Trump à Davos : une offensive diplomatique agressive au cœur d’une crise transatlantique autour du Groenland

Publié le 20 janvier 2026 à 16:14

À l’ouverture du Forum économique mondial de Davos, Donald Trump affiche une posture offensive en relançant le dossier explosif du Groenland. Menaces tarifaires, crispations diplomatiques et inquiétudes au sein de l’OTAN, cette stratégie met à l’épreuve la cohésion transatlantique et place les alliés européens face à un test politique majeur.

Par @sahbymehalla

Trump à Davos : une offensive diplomatique agressive au cœur d’une crise transatlantique autour du Groenland

Photo : Anna Moneymaker / Getty Images

 

Dans un contexte international déjà tendu, le président américain Donald Trump fait son entrée au Forum économique mondial de Davos cette semaine avec un agenda plus agressif et ambitieux que jamais, placé sous le signe d’une confrontation ouverte avec ses partenaires de l’Union européenne et de l’OTAN autour du dossier du Groenland.

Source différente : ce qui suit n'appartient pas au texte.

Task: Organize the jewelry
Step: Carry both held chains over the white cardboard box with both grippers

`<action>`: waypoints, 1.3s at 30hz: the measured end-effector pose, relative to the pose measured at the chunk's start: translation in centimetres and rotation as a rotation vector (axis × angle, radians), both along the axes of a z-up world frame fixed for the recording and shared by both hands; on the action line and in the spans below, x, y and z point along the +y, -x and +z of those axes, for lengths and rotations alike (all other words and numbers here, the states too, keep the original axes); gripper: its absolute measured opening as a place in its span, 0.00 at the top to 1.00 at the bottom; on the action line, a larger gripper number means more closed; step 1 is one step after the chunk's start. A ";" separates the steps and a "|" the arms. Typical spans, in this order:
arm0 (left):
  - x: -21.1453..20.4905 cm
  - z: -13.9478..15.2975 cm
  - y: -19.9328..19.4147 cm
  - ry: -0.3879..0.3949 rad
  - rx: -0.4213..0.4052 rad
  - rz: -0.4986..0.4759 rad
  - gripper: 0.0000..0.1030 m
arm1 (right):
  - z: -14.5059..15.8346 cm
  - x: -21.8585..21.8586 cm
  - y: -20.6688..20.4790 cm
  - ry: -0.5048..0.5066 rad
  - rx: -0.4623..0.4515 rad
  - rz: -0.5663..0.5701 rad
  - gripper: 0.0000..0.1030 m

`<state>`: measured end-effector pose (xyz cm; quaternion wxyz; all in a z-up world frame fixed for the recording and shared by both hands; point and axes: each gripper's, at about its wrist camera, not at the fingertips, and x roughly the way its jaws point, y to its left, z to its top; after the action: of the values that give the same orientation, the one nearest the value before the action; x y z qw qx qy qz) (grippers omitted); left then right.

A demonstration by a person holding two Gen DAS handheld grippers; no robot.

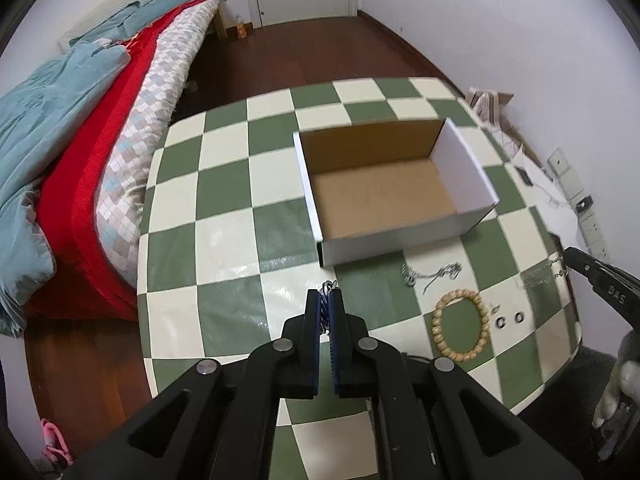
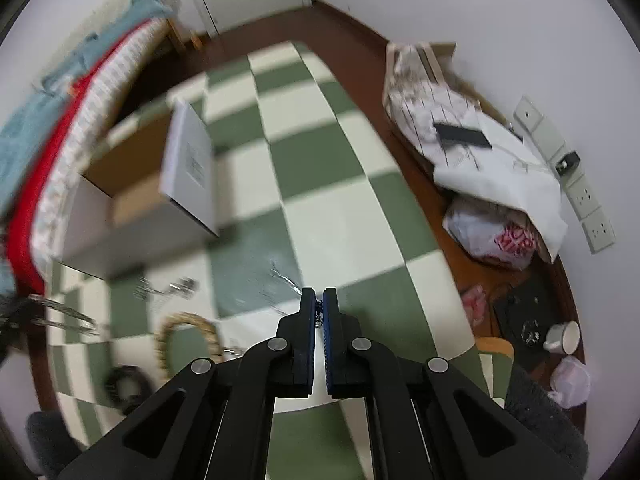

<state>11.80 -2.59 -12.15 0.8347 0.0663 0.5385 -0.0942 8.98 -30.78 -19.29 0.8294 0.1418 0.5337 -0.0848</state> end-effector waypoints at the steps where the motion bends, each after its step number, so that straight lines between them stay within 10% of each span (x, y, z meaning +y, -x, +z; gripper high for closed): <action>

Depuis plusieurs semaines, Trump a relancé un projet controversé visant à acquérir le Groenland, une région autonome du Royaume du Danemark, déclenchant une crise diplomatique qui menace d’ébranler la cohésion transatlantique. Durant ce long bras de fer, les critiques européennes ont fusé, tandis que le président américain a intensifié sa rhétorique, mêlant pressions économiques et assertions sur la sécurité stratégique.

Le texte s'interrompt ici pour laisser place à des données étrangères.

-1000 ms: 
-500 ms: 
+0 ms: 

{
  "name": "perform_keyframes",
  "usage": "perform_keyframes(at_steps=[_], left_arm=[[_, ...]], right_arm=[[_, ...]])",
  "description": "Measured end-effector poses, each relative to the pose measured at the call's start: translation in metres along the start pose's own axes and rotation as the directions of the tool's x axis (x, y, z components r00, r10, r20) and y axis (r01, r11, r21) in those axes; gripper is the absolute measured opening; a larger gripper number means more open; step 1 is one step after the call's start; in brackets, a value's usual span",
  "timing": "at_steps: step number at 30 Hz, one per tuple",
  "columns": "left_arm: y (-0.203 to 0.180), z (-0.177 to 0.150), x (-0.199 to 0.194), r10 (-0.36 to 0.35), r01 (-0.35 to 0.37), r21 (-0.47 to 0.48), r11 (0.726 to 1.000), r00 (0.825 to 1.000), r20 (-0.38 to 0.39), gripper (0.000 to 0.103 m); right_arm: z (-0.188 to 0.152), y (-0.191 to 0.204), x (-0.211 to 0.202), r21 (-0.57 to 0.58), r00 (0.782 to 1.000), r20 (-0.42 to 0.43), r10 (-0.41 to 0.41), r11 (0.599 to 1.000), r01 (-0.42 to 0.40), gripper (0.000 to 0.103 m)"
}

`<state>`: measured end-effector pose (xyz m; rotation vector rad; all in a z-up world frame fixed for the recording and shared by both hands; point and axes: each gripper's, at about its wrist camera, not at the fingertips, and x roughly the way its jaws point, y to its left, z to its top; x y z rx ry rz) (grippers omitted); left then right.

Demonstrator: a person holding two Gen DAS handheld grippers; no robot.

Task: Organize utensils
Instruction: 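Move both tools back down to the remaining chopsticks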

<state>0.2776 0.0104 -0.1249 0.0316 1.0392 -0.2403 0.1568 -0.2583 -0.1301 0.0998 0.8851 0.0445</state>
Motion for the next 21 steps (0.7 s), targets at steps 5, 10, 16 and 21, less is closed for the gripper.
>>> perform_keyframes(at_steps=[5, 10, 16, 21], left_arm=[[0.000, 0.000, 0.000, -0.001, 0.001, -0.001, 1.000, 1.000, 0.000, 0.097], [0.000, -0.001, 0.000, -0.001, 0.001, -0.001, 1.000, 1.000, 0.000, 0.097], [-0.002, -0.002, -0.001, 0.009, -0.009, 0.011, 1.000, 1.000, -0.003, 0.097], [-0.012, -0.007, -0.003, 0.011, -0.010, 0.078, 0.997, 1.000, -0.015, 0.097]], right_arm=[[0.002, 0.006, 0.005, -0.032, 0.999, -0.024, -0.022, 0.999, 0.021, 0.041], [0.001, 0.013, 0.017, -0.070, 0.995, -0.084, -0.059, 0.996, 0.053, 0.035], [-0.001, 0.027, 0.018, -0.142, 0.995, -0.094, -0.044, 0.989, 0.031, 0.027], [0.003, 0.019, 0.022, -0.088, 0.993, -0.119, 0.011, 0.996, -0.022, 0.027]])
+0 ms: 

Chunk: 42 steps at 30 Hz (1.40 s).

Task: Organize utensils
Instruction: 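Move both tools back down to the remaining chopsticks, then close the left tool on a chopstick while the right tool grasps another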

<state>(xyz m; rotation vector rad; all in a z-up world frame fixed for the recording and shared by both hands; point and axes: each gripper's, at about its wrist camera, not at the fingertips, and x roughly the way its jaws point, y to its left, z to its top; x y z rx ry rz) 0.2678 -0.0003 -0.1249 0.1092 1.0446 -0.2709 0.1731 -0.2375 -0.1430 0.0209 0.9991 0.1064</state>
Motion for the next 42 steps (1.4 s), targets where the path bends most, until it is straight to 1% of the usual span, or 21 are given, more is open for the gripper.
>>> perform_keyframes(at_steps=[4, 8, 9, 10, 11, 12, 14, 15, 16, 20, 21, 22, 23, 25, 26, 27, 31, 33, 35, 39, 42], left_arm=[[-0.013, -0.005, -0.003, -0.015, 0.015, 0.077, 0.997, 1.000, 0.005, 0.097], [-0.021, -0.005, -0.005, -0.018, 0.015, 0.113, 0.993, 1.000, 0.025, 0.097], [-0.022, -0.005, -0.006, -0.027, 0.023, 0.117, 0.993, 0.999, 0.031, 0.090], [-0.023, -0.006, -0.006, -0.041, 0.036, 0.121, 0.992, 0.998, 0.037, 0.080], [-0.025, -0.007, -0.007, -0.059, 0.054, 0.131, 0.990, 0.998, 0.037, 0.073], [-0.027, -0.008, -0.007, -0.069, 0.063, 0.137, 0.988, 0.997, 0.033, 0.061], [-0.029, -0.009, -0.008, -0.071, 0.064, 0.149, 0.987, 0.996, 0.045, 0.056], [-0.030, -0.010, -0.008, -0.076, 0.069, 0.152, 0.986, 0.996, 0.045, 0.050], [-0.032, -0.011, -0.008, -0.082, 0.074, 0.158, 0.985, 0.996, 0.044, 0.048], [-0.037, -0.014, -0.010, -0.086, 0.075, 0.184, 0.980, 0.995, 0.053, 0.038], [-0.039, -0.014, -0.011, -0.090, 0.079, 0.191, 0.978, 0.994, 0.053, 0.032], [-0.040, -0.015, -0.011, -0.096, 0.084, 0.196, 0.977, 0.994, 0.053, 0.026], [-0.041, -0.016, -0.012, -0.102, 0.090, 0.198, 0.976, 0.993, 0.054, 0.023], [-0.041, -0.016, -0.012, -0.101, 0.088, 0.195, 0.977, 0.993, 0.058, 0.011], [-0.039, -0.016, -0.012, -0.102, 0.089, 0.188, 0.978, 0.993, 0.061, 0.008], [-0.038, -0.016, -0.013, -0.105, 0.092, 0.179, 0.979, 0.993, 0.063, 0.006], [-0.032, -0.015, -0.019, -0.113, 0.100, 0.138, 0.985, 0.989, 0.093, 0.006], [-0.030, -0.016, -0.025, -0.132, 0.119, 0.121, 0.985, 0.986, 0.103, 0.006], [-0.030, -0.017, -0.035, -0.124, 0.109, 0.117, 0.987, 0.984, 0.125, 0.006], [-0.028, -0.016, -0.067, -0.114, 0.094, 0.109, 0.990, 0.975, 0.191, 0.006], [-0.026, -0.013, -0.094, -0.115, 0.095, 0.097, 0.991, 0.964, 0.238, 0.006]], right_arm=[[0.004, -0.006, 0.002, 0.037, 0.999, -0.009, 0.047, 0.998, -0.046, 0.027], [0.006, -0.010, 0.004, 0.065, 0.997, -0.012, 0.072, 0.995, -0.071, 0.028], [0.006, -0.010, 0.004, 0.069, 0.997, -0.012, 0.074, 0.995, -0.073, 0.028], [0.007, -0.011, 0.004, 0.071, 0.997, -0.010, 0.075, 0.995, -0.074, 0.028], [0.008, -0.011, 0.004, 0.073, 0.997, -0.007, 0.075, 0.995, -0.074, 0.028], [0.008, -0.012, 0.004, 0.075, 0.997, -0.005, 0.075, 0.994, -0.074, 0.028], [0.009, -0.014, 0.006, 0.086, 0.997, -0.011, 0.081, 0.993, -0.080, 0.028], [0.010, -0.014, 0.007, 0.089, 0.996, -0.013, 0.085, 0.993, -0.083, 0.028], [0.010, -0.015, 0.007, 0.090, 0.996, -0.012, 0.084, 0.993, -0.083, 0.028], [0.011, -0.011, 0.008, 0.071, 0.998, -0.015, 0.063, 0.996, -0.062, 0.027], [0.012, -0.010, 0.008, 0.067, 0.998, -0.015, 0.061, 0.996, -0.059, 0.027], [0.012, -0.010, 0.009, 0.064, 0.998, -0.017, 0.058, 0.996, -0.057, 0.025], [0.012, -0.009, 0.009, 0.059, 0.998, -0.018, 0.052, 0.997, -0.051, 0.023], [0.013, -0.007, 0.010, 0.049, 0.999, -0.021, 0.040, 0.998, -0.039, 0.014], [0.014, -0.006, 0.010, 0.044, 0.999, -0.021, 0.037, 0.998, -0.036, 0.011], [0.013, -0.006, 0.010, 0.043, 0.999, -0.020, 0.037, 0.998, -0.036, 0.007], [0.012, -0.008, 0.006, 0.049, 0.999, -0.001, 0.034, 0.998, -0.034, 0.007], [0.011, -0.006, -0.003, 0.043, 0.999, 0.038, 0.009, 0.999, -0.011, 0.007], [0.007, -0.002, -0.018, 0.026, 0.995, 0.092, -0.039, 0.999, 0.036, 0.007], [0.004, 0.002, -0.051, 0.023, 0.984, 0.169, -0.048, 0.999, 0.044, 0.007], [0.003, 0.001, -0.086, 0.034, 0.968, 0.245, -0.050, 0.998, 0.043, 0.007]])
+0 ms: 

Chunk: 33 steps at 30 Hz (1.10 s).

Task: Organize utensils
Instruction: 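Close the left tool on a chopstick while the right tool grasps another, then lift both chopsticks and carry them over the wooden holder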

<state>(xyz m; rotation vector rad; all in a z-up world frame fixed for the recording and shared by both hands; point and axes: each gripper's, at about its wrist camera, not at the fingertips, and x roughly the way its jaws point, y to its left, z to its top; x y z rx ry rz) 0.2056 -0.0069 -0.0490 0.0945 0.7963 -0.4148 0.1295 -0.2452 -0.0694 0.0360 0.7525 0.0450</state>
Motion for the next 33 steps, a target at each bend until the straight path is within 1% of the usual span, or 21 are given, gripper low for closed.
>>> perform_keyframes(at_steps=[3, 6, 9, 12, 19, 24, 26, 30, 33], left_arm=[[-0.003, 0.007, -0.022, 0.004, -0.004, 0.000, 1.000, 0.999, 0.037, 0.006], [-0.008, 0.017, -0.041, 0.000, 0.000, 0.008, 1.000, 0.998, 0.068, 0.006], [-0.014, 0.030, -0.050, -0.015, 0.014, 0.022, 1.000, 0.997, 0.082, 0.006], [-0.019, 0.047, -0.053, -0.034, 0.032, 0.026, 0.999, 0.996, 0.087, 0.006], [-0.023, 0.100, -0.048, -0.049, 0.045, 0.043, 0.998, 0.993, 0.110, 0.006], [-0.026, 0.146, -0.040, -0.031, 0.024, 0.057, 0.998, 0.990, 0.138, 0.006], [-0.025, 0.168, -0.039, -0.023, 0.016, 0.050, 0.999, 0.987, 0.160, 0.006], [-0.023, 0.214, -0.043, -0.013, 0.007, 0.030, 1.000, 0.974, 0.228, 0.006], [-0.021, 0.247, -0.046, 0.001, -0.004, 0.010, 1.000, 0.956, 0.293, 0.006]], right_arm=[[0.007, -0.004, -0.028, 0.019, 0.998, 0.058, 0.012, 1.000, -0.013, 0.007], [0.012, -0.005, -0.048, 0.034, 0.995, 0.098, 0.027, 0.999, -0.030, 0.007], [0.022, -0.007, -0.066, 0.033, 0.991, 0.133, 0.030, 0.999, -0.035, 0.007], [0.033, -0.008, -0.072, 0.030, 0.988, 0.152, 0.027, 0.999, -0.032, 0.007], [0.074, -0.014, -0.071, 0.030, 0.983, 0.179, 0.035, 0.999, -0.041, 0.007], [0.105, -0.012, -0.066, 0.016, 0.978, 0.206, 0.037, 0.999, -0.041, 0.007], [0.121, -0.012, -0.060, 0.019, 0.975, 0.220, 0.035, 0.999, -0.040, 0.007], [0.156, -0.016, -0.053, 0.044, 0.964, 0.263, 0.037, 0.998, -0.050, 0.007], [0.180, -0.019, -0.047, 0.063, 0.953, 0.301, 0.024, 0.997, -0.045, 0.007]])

Au cœur de ce bras de fer, Donald Trump a clairement affiché sa volonté de ne « pas reculer » sur le dossier du Groenland, y compris en recourant à une escalade commerciale assumée. Dans un document officiel publié par la Maison Blanche, l’administration américaine confirme un mécanisme de tarifs dits “réciproques”, prévoyant des hausses progressives de droits de douane comprises entre 10 % et 25 %, appliquées en fonction des pays jugés responsables de déséquilibres commerciaux persistants avec les États-Unis . Cette ligne dure a été renforcée par une déclaration récente directe de Trump sur sa plateforme Truth Social, où il affirme être prêt à aller beaucoup plus loin, déclarant explicitement que la France pourrait faire face à des droits de douane portés jusqu’à 200 % si elle s’oppose aux objectifs américains, une menace qu’il a ensuite confirmée lors d’échanges récents avec des médias américains.

Cette posture a suscité une réaction indignée au sein de l’Union européenne. Ursula von der Leyen, présidente de la Commission européenne, a dénoncé les menaces tarifaires comme une manœuvre de « chantage économique » et une violation des engagements transatlantiques, tout en annonçant des mesures pour renforcer la sécurité arctique et l’indépendance stratégique de l’Europe.

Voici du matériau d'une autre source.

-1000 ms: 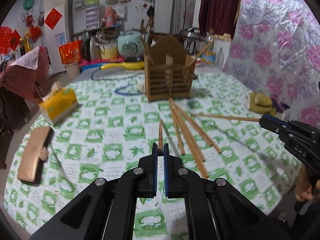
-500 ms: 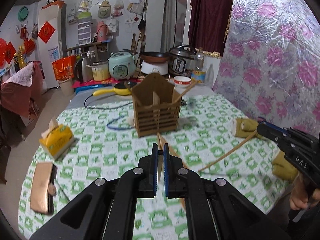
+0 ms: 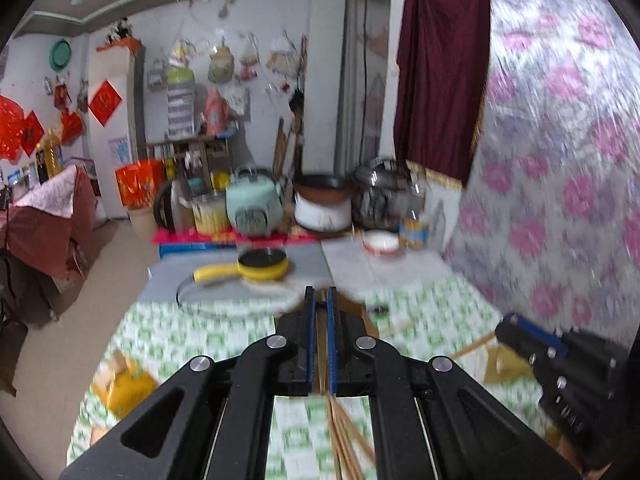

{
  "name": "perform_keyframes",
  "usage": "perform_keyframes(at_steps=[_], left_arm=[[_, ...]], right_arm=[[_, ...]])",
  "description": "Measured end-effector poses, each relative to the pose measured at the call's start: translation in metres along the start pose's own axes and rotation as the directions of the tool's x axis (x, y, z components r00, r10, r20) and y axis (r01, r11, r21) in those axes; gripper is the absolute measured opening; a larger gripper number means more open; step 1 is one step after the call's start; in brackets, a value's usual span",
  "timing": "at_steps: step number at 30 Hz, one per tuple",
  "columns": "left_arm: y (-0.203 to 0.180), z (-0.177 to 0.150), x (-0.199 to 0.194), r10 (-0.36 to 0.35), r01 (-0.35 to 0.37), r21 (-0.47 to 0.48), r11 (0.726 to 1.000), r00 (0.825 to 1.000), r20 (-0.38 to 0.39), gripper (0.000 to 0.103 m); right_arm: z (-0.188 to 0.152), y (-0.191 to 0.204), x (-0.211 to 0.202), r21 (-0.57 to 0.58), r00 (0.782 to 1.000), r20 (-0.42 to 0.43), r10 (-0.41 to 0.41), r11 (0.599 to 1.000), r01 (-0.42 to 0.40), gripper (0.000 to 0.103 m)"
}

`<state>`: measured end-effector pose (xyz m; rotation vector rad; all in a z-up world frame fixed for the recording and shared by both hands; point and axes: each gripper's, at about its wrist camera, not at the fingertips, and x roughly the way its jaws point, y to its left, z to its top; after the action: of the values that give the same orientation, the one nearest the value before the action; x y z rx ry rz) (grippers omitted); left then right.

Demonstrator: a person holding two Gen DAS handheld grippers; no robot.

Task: Organize utensils
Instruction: 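Lift both chopsticks and carry them over the wooden holder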

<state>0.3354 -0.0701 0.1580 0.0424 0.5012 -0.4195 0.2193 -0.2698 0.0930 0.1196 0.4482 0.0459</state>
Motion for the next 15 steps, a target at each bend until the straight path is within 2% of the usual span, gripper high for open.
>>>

Les dirigeants européens réunis à Davos ont utilisé les premières journées du forum pour appeler à la désescalade et réaffirmer leur soutien à la souveraineté du Groenland et du Danemark. Ils ont également souligné la nécessité de préserver la cohésion de l’OTAN, mise à rude épreuve par cette crise.

Alors que Trump et son entourage se préparent à rencontrer des dirigeants internationaux à Davos, le spectre d’une fracture durable au sein de l’alliance occidentale plane. Plusieurs pays européens ont exprimé de fortes réserves, voire une condamnation ouverte, face aux tactiques de pression américaines, notamment la menace de sanctions économiques liées au Groenland.

En parallèle, des initiatives européennes visant à renforcer la présence militaire et stratégique dans l’Arctique ont été évoquées lors de discussions à Davos. certaines capitales européennes envisagent désormais de développer leurs propres capacités de surveillance et de défense dans la région, en réponse à ce qui est perçu comme une remise en cause des normes internationales de coopération.

Pour Trump, cette offensive au Forum économique mondial représente une opportunité de redéfinir le rôle des États-Unis sur la scène mondiale, en misant sur des stratégies jugées par ses adversaires comme très agressives — jusqu’à menacer d’affaiblir l’unité qui a fait la force de l’alliance transatlantique depuis la fin de la Seconde Guerre mondiale.

Les premières réactions des marchés financiers ne se sont pas fait attendre. Les actions européennes ont enregistré une volatilité accrue, alimentée par la crainte d’un conflit commercial prolongé entre Washington et Bruxelles. Du côté politique, des manifestations ont eu lieu dans plusieurs capitales européennes, où la population a exprimé son rejet de toute pression sur la souveraineté territoriale du Groenland.

À l’aube des principaux discours et rendez-vous stratégiques à Davos, l’agenda de Trump s’annonce sous haute tension, avec une équation délicate à résoudre, concilier des ambitions géopolitiques déclarées avec la nécessité de maintenir la stabilité d’un partenariat transatlantique critiqué mais toujours structurant.